TASK BRIEF:
Reproduce each line from the first in the data through the line that contains "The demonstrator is" exactly; give nothing else.

====

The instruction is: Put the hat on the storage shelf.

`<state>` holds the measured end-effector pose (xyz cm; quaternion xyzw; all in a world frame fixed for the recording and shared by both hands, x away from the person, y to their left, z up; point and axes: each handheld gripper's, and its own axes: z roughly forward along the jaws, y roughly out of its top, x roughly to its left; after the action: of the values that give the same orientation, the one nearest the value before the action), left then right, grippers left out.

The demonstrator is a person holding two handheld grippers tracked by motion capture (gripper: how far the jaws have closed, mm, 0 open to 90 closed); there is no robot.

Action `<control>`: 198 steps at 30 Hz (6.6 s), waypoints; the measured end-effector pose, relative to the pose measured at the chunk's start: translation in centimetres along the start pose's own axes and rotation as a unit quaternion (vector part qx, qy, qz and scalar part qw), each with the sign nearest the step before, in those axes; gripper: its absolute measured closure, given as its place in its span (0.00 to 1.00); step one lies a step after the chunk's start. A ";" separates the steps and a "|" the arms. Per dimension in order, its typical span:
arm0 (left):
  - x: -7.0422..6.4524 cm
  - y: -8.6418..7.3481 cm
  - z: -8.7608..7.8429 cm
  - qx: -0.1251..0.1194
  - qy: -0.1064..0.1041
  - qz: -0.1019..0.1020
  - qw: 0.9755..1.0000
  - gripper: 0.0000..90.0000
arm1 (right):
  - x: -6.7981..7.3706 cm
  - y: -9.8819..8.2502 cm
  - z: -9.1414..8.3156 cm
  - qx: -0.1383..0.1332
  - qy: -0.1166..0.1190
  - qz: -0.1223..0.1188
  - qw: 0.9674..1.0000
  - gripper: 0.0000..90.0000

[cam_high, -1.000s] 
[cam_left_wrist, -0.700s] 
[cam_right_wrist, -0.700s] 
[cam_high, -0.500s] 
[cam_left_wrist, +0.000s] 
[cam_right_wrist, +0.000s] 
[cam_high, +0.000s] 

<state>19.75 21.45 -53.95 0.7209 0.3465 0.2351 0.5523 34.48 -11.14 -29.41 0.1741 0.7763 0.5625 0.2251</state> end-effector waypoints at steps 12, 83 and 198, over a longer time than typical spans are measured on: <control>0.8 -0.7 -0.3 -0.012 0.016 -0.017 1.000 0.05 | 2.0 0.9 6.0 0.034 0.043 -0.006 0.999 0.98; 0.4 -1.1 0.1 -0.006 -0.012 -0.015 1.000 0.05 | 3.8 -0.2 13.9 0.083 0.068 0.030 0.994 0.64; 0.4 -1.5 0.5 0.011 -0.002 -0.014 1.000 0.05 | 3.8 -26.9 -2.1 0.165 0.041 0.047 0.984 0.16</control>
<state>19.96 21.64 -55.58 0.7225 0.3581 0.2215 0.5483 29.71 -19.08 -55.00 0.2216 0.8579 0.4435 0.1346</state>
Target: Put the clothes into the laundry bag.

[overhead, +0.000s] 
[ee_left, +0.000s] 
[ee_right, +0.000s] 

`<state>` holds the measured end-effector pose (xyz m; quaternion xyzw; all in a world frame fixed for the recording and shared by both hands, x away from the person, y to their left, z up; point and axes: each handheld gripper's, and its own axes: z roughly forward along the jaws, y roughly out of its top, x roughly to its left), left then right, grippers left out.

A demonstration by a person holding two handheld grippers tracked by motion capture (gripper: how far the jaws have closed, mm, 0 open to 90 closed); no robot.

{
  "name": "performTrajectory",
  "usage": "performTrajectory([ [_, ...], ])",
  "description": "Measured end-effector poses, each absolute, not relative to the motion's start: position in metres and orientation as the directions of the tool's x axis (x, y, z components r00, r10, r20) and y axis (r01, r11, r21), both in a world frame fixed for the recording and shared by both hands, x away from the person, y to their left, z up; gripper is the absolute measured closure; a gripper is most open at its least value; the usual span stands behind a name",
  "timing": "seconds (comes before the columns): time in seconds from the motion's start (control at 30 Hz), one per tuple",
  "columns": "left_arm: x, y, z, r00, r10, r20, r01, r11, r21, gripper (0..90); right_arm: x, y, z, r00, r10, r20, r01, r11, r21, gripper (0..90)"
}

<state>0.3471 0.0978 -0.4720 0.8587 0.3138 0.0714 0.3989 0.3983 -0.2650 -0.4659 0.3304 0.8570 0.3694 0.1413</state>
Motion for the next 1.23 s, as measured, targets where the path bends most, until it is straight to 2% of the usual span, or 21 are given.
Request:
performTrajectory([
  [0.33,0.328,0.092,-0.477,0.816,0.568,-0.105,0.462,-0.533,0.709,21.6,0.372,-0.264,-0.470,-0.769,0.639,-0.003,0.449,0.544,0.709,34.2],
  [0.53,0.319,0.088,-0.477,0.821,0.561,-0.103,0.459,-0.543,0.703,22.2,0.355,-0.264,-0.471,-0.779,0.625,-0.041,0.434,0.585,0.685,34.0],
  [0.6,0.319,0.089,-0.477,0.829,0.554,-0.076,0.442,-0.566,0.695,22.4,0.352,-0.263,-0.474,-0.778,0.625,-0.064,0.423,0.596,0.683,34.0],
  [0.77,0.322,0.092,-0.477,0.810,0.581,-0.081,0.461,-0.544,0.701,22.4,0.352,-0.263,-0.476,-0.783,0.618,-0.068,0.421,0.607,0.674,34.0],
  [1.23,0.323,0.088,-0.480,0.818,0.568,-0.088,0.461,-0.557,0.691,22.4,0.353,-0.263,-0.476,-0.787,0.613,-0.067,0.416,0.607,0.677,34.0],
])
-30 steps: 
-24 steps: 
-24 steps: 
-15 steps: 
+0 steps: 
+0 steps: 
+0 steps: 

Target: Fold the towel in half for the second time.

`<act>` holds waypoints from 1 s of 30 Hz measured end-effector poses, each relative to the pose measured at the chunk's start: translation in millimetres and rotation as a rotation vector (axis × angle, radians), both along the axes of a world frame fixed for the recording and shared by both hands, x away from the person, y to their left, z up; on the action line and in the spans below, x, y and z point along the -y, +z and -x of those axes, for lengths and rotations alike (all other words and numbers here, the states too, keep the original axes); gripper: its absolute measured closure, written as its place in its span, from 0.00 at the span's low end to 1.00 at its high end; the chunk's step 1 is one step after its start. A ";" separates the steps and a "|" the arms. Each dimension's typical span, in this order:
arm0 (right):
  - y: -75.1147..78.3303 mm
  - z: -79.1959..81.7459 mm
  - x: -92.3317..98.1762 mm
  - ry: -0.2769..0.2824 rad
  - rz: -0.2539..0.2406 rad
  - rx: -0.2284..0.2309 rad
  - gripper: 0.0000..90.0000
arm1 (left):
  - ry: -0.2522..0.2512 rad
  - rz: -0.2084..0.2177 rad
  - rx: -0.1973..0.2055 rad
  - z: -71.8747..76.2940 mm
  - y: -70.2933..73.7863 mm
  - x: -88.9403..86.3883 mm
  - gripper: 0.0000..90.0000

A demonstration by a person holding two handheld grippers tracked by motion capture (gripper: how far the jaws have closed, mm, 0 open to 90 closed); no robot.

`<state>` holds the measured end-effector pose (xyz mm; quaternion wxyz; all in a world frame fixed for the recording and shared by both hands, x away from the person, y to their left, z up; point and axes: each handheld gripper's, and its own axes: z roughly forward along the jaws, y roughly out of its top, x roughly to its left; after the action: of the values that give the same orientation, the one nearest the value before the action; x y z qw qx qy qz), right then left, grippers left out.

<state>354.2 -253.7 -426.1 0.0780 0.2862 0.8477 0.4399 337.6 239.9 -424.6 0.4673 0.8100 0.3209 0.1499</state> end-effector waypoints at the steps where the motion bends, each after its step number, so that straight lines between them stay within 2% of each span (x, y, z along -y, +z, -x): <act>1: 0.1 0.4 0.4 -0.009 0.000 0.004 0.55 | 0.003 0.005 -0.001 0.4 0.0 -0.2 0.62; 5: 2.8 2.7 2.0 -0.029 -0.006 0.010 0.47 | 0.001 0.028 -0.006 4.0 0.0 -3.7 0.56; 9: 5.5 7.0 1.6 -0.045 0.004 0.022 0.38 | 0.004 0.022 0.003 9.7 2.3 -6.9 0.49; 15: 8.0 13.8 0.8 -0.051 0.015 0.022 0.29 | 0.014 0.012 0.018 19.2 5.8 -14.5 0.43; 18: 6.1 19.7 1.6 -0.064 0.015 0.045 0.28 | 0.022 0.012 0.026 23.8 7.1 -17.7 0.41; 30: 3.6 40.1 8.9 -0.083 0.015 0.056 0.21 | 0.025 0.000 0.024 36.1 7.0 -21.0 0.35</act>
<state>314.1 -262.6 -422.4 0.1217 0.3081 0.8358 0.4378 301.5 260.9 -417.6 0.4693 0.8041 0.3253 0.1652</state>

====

ANSWER FOR THE TASK:
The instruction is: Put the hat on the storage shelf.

`<state>` holds the measured end-effector pose (xyz cm; quaternion xyzw; all in a world frame fixed for the recording and shared by both hands, x away from the person, y to their left, z up; point and axes: each handheld gripper's, and its own axes: z roughly forward along the jaws, y roughly out of its top, x roughly to its left; after the action: of the values that give the same orientation, the one nearest the value before the action), left then right, grippers left out.

The demonstrator is a person holding two handheld grippers tracked by motion capture (gripper: how far the jaws have closed, mm, 0 open to 90 closed); there is no robot.

The answer has been written out in full.